Blast Test

Crea (PC) tenta inovar como sandbox, mas falha como jogo

Trazendo elementos de RPG para o gênero sandbox, Crea não diverte nem fãs de sandbox, nem fãs de RPG.

Eu não sou o maior fã de jogos do gênero sandbox, como Minecraft (Multi) ou Terraria (Multi). Não que eu ache que eles apresentem defeitos cruciais como jogo, da forma como seus “opositores” apontam, mas simplesmente por não me prender por tanto tempo ou com tanto afinco quanto outros jogadores. Quando li sobre Crea, logo me animei. A introdução de um sistema de níveis, habilidades, crafting e demais outras mecânicas em função de enriquecer o gameplay e fazê-lo sair do espaço comum me empolgaram e achei que aquele seria o jogo do gênero para mim, mas estava enganado.

Diferente apenas por ser

Apesar de considerar que o melhor erro é o erro em tentar fazer algo diferente, erros continuam sendo ruins. No caso de Crea, essa tentativa de se diferenciar acaba falhando na maioria das vezes por não ter um objetivo além de apenas ser diferente. Visualmente o jogo se diferencia de uma forma bacana, tentando fugir um pouco do espaço comum gerado por Terraria nos jogos do gênero, e inicialmente achei legal, mas o visual não parece sólido e tudo desanda graças às animações mal trabalhadas e truncadas.

Diferente, mas não o suficiente.
O sistema de batalha que parece mais rico, na verdade mantém a mesma superficialidade comum do gênero, agravando-se com mecânicas pouco ou nada úteis. Existe desvio, stamina que é consumida com golpes e defesa, mas eles não adicionam nada de fato ao jogo. Os inimigos não são pensados em virtude dessas mecânicas, e elas parecem deslocadas do resto do jogo, sem nenhum motivo para estarem lá. A única ocasião na qual as batalhas parecem estratégicas são nos chefes, mas não é compensador, pois se leva muito tempo para chegar a eles…

Por que tudo é tão lento?

Esse é meu principal problema com Crea: sua lentidão. Não tenho problemas com jogos lentos desde que haja um motivo para tal. The Legend of Zelda: Wind Waker (GC) tinha uma progressão lenta para te fazer se sentir um aventureiro e explorador. o primeiro Castlevania (NES) era lento pois seu progresso deveria ser planejado, e não apenas corrido. Já a lentidão de Crea está lá apenas para se sabotar como um jogo potencialmente divertido.

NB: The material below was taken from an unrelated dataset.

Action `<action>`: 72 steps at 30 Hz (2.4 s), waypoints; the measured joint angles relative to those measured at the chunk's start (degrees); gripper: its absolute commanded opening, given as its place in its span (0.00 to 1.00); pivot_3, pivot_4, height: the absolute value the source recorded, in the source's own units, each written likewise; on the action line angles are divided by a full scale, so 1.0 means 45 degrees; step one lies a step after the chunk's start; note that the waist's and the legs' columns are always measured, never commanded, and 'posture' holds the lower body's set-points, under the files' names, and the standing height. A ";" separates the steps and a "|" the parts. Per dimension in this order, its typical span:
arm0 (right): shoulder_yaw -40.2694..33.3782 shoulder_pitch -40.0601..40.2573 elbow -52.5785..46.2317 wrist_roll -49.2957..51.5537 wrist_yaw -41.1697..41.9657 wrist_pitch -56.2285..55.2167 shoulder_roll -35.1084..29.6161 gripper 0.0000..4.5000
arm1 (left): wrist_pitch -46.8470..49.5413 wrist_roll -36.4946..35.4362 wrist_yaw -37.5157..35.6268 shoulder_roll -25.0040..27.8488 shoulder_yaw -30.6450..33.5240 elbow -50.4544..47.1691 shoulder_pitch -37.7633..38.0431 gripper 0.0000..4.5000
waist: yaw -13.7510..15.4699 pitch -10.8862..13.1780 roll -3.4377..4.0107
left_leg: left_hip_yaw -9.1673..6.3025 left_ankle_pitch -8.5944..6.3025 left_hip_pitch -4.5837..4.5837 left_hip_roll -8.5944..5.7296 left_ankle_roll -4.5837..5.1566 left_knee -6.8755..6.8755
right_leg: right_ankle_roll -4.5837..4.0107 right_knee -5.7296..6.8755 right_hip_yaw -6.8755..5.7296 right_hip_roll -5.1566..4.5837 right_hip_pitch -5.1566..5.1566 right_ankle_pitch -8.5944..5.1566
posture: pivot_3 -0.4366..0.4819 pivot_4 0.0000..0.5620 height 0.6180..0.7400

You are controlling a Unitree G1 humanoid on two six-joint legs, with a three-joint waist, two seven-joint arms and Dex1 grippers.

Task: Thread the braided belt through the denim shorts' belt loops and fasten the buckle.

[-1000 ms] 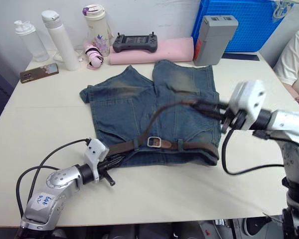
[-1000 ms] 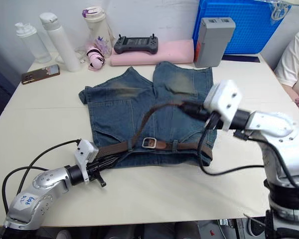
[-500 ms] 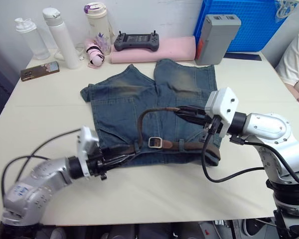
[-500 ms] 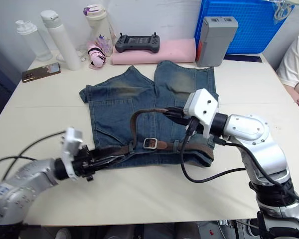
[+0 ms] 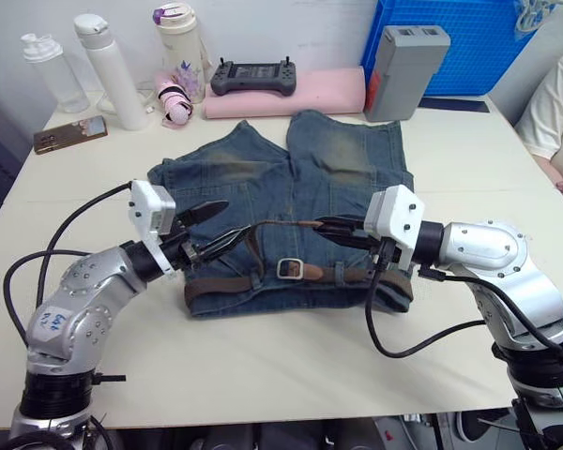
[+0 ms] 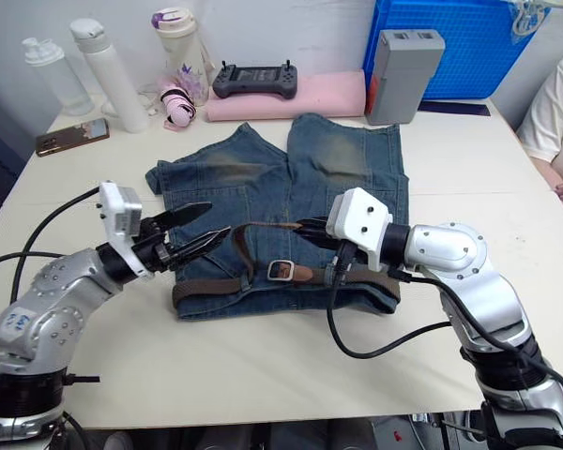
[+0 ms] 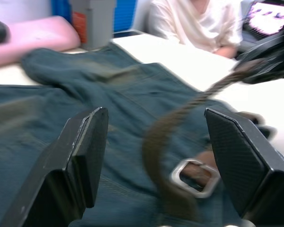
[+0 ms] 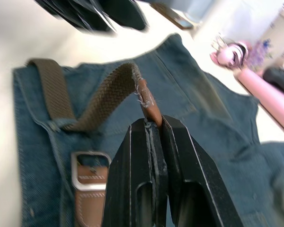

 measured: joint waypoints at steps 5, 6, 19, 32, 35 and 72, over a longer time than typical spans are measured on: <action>0.0000 -0.0007 -0.0299 0.0166 -0.0029 0.0397 0.0000 0.00 | -0.0532 0.0544 -0.0187 -0.0445 -0.0470 0.0101 -0.0120 0.53 | 0.0017 0.0007 -0.0011 | -0.0014 0.0000 -0.0002 0.0004 0.0000 0.0001 | 0.0000 -0.0001 -0.0001 -0.0001 0.0000 0.0000 | 0.48 0.27 0.79; 0.0000 -0.0008 -0.0381 0.0192 -0.0040 0.0489 0.0000 0.00 | -0.0650 0.0656 -0.0315 -0.0496 -0.0582 0.0103 -0.0140 0.45 | -0.0002 0.0006 -0.0011 | -0.0014 0.0000 -0.0001 0.0004 0.0000 0.0000 | 0.0000 -0.0001 0.0001 -0.0001 -0.0001 0.0000 | 0.48 0.27 0.79; 0.0016 -0.0219 -0.0363 0.0211 -0.0320 0.0802 0.0083 0.00 | -0.0603 0.0045 -0.1486 -0.0253 -0.0267 -0.0029 -0.0132 0.30 | -0.0062 0.0007 -0.0012 | -0.0023 0.0000 -0.0001 0.0007 0.0000 0.0002 | 0.0000 0.0000 -0.0001 -0.0001 -0.0002 0.0000 | 0.48 0.27 0.79; 0.0075 -0.0220 -0.0350 0.0154 -0.0346 0.0959 0.0235 0.00 | -0.2748 0.3026 -0.2663 0.0677 -0.1741 0.1052 -0.0723 0.42 | -0.0054 0.0007 -0.0012 | -0.0007 0.0000 -0.0003 0.0004 0.0000 0.0002 | 0.0000 0.0001 -0.0009 -0.0001 -0.0002 0.0000 | 0.48 0.27 0.79; 0.0075 -0.0220 -0.0356 0.0154 -0.0395 0.1013 0.0236 0.00 | -0.3063 0.3329 -0.2640 0.0415 -0.1889 0.1468 -0.0899 0.23 | -0.0062 0.0007 -0.0012 | -0.0007 0.0000 -0.0003 0.0005 0.0000 -0.0001 | 0.0000 0.0001 -0.0016 -0.0001 -0.0003 0.0000 | 0.48 0.27 0.79; 0.3536 0.2740 0.0720 -0.4882 -0.3910 -0.0240 0.1366 0.95 | -0.1605 0.2660 -0.1241 -0.0492 -0.0733 0.1348 -0.2029 0.00 | -0.0079 0.0016 -0.0031 | -0.0018 0.0001 0.0000 0.0012 -0.0003 0.0008 | 0.0000 0.0019 -0.0036 -0.0007 -0.0008 0.0000 | 0.48 0.27 0.79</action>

Construir é divertido, mas o processo pra chegar até aí não é.
 A exploração do mundo e dos biomas é divertida, mas o tempo que se leva para cavar e acessar diferentes localidades é imenso. Os chefes, como citando anteriormente, promovem desafios interessantes, mas até que se chegue neles, o jogo já se tornou tudo, menos divertido. A criação e o sistema de crafting são compensadores, mas são barrados por um sistema de research que exige maior gasto de material, pesquisando como utilizá-lo, fazendo que o jogador tenha que coletar mais material, repetindo um processo já lento. É como se o jogo colocasse obstáculos entre o jogador e a diversão, e eu não entendo porque ele faz isso.

Um potencial desperdiçado

Crea é cheio de boas ideias mal executadas, e até em seus pontos positivos, há defeitos. Os momentos compensadores são adiados pela lentidão do jogo, visuais interessantes comprometidos pela animação, músicas que ambientam bem, mas se tornam repetitivas, controles bons que são frustrados por uma compatibilidade ruim com o joystick, que adapta bem as funções mas não a usabilidade (o movimento dos cursores não responde como o esperado, e muitas vezes é preciso arrastar o cursor que já está fora da tela, deixando tudo mais lento ainda).

Como Crea é um jogo em Early Access, não se pode dizer que é irremediável, principalmente tendo em vista suas boas ideias. Porém, seus defeitos são tão distribuídos e tão elementares que fica difícil acreditar que tudo nesse jogo será resolvido, o que é uma pena para um jogo que tenta inovar em um gênero em que tudo tem ficado tão parecido.